Our fertile lands are taken over by the Army and they are cultivating them and selling the produce to the owners of such lands! Fishing is in their hands. IDPs have not been allowed to get back to their residences. These are information trickling in to us. As Chief Minister I was not allowed to go and visit the area where two temples and a school had been purportedly razed to the ground. Our women specially single heads of families and widows are not safe at all. Recently three young girls had been raped and put into wells. No investigations of any sort seem to take place. But I must state there have been improvements visible since certain changes in the Police hierarchy were undertaken recently.
Q. Following your recent meeting with President Mahinda Rajapaksa there were both criticism and a sense of hope for the future on the part of the Tamils here and abroad. Would you say that by meeting the President you will be able to deliver what the Tamils expect from you?
A. Certainly not. But he could help us in the day to day functioning of the Provincial Council. What the Tamils want is a permanent solution to their problems.
Q. How much of funding does the Council need from the Government to administer the North more effectively?

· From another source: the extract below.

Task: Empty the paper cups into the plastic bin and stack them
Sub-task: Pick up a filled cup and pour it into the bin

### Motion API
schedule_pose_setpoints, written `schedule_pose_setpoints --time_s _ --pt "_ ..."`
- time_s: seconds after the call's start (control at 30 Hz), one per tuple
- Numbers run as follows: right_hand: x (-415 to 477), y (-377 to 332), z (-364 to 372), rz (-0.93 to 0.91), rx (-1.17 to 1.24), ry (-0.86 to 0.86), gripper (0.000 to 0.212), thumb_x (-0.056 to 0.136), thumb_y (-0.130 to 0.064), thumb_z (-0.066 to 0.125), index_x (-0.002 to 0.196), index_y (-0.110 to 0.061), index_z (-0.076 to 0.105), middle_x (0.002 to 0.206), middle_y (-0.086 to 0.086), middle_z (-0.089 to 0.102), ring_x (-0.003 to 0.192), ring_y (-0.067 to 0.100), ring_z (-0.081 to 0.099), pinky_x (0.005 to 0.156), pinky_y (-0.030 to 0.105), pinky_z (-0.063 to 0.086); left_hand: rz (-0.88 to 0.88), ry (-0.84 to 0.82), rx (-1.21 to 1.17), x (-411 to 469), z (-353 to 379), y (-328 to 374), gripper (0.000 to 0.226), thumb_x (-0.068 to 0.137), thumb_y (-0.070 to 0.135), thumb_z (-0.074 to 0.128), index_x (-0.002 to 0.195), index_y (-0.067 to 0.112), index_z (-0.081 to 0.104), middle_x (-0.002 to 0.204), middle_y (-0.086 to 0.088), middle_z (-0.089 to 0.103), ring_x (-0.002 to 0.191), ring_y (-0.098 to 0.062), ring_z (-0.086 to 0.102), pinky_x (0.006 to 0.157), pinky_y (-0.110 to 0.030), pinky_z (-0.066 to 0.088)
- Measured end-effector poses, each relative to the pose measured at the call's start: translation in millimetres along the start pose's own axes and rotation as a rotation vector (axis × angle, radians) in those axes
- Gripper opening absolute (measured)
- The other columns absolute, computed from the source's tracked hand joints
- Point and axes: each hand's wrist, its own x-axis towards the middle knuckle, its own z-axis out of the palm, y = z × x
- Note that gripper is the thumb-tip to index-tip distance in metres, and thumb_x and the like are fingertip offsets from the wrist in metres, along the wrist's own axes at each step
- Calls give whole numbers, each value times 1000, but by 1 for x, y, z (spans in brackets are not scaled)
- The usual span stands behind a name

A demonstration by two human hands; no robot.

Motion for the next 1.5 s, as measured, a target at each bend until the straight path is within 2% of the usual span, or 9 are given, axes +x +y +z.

A. Ours is an area coming out of a terrible war. The Army that fought the War is still there. It is not possible to say how much without understanding the enormity of the problems involved. For that the Army must leave so that we would make an assessment without interference. In principle we need to carry out a proper needs’ assessment of all the sectors with the help of multilateral agencies as done during the Peace Accord period 2003/2004 to determine what should be done, reconstruct and rebuild Northern Province effectively to overcome the negative impact of war. Only a proper and effective sector wise needs’ assessment will enable us to determine the amount of funds required to administer Northern Province effectively in the post war context.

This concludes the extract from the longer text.